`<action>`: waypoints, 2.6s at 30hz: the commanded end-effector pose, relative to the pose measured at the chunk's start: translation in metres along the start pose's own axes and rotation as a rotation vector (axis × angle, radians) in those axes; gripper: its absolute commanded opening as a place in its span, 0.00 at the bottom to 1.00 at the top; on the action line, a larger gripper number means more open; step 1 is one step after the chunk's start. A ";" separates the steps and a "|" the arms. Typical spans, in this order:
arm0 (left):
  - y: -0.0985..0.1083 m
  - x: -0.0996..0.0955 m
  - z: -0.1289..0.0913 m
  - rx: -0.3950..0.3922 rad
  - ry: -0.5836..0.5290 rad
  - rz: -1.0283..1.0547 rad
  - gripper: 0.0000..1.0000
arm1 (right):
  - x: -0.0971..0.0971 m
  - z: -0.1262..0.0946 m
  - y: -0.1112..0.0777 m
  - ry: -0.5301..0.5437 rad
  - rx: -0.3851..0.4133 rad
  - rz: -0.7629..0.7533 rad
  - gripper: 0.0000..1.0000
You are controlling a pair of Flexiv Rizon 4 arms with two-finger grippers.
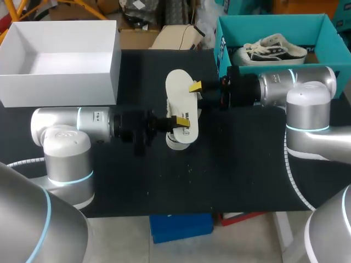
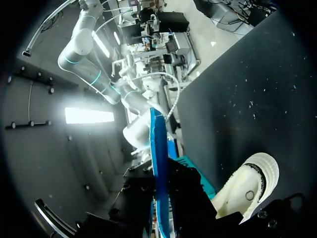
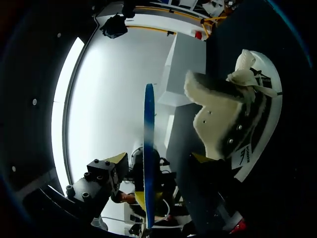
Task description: Take the shoe out of the shoebox, open the shoe tongue, remove and reinsert the insole, then place the shoe into the shoebox
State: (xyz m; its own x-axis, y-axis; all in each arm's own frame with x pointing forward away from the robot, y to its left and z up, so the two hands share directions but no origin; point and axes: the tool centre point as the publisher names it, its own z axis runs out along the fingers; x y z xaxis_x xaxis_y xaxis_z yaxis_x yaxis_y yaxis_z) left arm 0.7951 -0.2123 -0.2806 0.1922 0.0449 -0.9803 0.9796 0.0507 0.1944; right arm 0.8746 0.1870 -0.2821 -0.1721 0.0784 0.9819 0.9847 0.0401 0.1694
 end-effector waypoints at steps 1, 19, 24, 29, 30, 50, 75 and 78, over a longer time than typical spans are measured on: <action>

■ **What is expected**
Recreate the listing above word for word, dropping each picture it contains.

■ **Exercise response**
`<action>`: waypoints, 2.6s at 30hz: the commanded end-effector pose, relative to the pose measured at the chunk's start: translation in metres along the start pose's own axes and rotation as a rotation vector (axis × angle, radians) in those axes; gripper: its absolute commanded opening as a place in its span, 0.00 at the bottom to 1.00 at the top; on the action line, a larger gripper number means more open; step 1 is one step after the chunk's start. A ";" separates the steps and a "|" the arms. Typical spans, in this order:
arm0 (left):
  - y: -0.0985..0.1083 m
  - x: -0.0996..0.0955 m
  - z: -0.1289..0.0913 m
  - rx: -0.3950..0.3922 rad
  - ry: -0.5836..0.5290 rad
  - rz: -1.0283..1.0547 rad
  - gripper: 0.0000..1.0000
arm1 (right):
  - x: -0.0971..0.0971 m
  - z: -0.1262..0.0946 m
  - y: -0.1112..0.0777 m
  - ry: -0.5301..0.5437 rad
  - rx: -0.3851..0.4133 rad
  - rz: -0.7629..0.7533 rad
  - gripper: 0.0000..1.0000
You are controlling a pair of Flexiv Rizon 4 arms with two-finger grippers.
Task description: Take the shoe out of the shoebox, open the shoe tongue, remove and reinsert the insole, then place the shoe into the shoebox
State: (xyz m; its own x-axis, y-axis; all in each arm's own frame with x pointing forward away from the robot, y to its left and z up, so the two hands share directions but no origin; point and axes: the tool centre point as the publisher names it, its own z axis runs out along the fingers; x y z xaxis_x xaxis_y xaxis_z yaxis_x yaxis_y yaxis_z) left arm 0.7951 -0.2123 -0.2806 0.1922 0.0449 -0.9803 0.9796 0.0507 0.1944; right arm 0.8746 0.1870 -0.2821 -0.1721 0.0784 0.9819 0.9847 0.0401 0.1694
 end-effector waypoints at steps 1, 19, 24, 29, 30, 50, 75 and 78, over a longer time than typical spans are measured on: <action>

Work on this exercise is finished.